A Mom's Twelve-Month Experiment to Rid Her Home of Youth Entitlement

Author Kay Wills Wyma
Narrator Tavia Gilbert
Runtime 8.3 Hrs. - Unabridged
Publisher christianaudio
Downloads ZIP M4B MP3
Release Date April 30, 2012
Availability: Unrestricted (available worldwide)

Do your kids think that clean, folded clothes magically appear in their drawers? Do they roll their eyes when you suggest they clean the bathroom? Do you think it's your job to pave their road to success? As parents, so often we hover, race in to save, and do everything we can for our kids--unintentionally reinforcing their belief that the world revolves around them.
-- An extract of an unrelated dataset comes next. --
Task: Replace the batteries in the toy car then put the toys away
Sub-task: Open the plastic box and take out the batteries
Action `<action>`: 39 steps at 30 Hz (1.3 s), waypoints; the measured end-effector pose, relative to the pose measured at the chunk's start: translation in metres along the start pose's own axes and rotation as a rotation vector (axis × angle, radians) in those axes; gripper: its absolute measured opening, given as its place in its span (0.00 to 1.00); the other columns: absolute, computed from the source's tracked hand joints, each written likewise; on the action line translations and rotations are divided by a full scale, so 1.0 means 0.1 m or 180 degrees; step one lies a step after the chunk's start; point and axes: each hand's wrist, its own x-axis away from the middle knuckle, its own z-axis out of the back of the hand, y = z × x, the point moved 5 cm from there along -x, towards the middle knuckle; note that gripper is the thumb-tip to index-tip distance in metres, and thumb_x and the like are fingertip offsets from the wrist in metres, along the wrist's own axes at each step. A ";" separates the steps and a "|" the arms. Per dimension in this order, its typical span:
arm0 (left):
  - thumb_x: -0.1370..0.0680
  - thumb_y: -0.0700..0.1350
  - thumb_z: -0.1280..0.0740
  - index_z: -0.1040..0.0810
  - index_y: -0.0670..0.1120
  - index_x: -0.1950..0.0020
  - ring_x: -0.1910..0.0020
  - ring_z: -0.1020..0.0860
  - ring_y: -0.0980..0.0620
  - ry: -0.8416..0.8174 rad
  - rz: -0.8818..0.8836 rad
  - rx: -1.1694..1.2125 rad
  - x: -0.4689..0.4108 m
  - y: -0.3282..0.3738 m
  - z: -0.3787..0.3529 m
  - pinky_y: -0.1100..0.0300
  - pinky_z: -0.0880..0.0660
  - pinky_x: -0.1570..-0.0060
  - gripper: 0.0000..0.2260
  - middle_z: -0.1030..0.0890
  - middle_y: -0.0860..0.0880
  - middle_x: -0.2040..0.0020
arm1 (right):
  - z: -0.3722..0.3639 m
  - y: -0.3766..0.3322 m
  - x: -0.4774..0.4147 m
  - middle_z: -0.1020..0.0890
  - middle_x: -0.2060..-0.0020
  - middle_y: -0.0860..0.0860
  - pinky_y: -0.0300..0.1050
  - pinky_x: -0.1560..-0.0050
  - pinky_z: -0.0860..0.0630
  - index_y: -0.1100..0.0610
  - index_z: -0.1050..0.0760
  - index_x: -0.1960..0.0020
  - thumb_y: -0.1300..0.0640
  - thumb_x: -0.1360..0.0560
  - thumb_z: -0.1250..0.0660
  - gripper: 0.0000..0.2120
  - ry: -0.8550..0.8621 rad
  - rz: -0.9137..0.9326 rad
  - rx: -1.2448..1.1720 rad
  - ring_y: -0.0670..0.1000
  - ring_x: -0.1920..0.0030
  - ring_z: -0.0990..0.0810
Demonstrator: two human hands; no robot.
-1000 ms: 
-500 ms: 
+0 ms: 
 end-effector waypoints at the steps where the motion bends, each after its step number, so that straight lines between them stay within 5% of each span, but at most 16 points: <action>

When Kay Wyma realized that an attitude of entitlement had crept into her home, this mother of five got some attitude of her own. Cleaning House is her account of a year-long campaign to introduce her kids to basic life skills. From making beds to grocery shopping to refinishing a deck chair, the Wyma family experienced for themselves the ways meaningful work can transform self-absorption into earned self-confidence and concern for others.


With irresistible humor and refreshing insights, Kay candidly details the ups and downs of removing her own kids from the center of the universe. The changes that take place in her household will inspire you to launch your own campaign against youth entitlement. As Kay says, "Here's to seeing what can happen when we tell our kids, 'I believe in you, and I'm going to prove it by putting you to work.'"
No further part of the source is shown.